O número de mulheres assassinadas em pouco mais de dois meses este ano assusta especialistas e a população em geral. Dados da Secretaria de Segurança Pública (SSP-DF) mostram que, em 2022, entre janeiro e março, foram contabilizados três feminicídios, o que significa um aumento de 150% nos casos, se comparado ao mesmo período de 2023. Os anos de 2020 e 2021 também ficam abaixo.

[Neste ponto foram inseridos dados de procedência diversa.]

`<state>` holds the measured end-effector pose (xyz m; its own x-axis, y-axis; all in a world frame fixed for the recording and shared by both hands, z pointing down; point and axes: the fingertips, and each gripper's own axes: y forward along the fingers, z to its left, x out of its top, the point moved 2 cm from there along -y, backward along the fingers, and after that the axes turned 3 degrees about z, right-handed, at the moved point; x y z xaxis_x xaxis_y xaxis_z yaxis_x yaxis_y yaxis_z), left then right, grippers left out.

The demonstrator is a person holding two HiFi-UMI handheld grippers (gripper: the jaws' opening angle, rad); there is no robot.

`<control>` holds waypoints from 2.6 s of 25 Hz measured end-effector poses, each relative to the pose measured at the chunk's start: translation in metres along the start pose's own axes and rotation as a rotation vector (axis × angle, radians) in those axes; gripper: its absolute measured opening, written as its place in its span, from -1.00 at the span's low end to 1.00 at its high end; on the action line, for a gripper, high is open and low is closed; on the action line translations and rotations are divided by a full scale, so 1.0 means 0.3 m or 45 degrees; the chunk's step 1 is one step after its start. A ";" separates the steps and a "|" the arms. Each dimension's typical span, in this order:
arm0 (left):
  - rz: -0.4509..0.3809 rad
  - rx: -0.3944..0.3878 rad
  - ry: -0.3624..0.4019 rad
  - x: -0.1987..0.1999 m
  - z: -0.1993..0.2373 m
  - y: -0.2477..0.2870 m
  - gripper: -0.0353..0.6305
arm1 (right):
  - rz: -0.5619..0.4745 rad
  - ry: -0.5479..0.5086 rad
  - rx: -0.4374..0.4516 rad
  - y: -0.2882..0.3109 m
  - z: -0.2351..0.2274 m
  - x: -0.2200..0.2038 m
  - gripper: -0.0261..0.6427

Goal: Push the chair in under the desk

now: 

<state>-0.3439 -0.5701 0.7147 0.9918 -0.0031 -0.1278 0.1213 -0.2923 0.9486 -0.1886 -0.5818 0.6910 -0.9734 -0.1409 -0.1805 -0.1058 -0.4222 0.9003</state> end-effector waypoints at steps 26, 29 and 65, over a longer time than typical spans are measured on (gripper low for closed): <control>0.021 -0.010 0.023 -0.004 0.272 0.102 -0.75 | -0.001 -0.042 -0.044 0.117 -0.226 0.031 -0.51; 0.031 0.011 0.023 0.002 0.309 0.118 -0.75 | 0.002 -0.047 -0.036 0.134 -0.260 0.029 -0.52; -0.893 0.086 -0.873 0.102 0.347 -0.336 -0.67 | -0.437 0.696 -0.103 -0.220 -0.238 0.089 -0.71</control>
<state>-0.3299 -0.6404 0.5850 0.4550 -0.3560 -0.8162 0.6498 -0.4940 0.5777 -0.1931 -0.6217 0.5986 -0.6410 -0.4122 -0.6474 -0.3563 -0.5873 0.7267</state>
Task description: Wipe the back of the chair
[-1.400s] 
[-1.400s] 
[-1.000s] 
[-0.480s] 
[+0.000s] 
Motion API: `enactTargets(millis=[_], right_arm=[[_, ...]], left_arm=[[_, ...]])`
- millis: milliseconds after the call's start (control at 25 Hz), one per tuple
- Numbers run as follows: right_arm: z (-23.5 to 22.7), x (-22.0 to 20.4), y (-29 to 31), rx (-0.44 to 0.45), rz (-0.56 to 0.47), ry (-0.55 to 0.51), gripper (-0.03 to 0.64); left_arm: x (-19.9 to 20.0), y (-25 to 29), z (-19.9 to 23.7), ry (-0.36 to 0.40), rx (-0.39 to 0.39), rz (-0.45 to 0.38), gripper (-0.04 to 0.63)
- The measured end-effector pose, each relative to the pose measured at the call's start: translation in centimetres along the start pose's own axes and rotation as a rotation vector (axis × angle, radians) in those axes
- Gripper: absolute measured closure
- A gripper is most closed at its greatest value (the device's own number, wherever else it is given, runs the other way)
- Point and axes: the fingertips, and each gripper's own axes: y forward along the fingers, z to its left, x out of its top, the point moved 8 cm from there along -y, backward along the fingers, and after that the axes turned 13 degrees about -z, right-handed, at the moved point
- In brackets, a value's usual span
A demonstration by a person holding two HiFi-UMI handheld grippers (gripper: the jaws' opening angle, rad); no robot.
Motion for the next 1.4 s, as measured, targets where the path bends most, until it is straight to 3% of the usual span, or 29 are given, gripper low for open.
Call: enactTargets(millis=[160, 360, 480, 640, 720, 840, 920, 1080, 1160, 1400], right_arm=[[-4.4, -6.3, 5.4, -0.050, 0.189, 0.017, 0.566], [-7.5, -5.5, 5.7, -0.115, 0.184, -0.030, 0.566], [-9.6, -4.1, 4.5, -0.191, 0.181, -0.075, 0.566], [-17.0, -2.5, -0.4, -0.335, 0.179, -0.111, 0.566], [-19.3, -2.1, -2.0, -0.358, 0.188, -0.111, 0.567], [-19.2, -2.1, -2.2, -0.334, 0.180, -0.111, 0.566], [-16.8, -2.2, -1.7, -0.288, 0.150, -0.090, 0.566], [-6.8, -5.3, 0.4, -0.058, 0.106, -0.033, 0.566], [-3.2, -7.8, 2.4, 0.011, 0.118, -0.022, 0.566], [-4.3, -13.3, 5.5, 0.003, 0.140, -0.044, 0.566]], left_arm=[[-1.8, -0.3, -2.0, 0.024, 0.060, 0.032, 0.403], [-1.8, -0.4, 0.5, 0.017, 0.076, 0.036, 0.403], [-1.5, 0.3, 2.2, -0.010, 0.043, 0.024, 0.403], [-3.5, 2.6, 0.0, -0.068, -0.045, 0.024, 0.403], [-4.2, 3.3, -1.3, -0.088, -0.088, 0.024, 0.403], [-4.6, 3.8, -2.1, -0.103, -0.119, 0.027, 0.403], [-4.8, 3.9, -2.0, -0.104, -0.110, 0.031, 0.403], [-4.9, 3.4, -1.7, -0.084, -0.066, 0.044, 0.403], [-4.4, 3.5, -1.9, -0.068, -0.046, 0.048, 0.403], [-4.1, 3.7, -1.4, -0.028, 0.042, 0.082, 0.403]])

Mariana Nery, advogada especialista em direito da mulher e gênero, opina sobre as mudanças consideradas necessárias para reduzir o número de feminicídios no DF. “É a aplicação da lei. Se a polícia, o Judiciário e as políticas públicas de proteção à vítima, como a Casa da Mulher Brasileira, funcionassem, os números de feminicídio seriam bem menores. A vítima tem medo de denunciar por vários motivos. Desde dependência financeira até medo de perder os filhos e de ser agredida ou morta. Outra razão pode ser a falta de conhecimento, pois a denúncia só pode ser realizada dentro do prazo de seis meses. Muitas mulheres não sabem disso e acreditam que podem denunciar em qualquer momento”, analisa a especialista.
Três perguntas para Giselle Ferreira, secretária da Mulher
O mês da mulher começa com dois feminicídios e uma tentativa de feminicídio. Este ano, oito mulheres foram assassinadas em razão de gênero. Como vamos mudar esse cenário?
Para nós, mulheres, está machucando tanto! Ainda mais no mês das mulheres, quando falamos da importância da valorização da mulher. Desde que chegamos na pasta, estamos trabalhando com a filosofia de que não aceitaremos nenhuma mulher a menos. Este ano, está atípico. Não é uma mulher. É uma família, uma mãe, os órfãos. Vamos enfrentar de forma integrada e a força-tarefa criada pela governadora em exercício (Celina Leão) é para isso.
O que já caminhou desta força-tarefa de enfrentamento ao feminicídio?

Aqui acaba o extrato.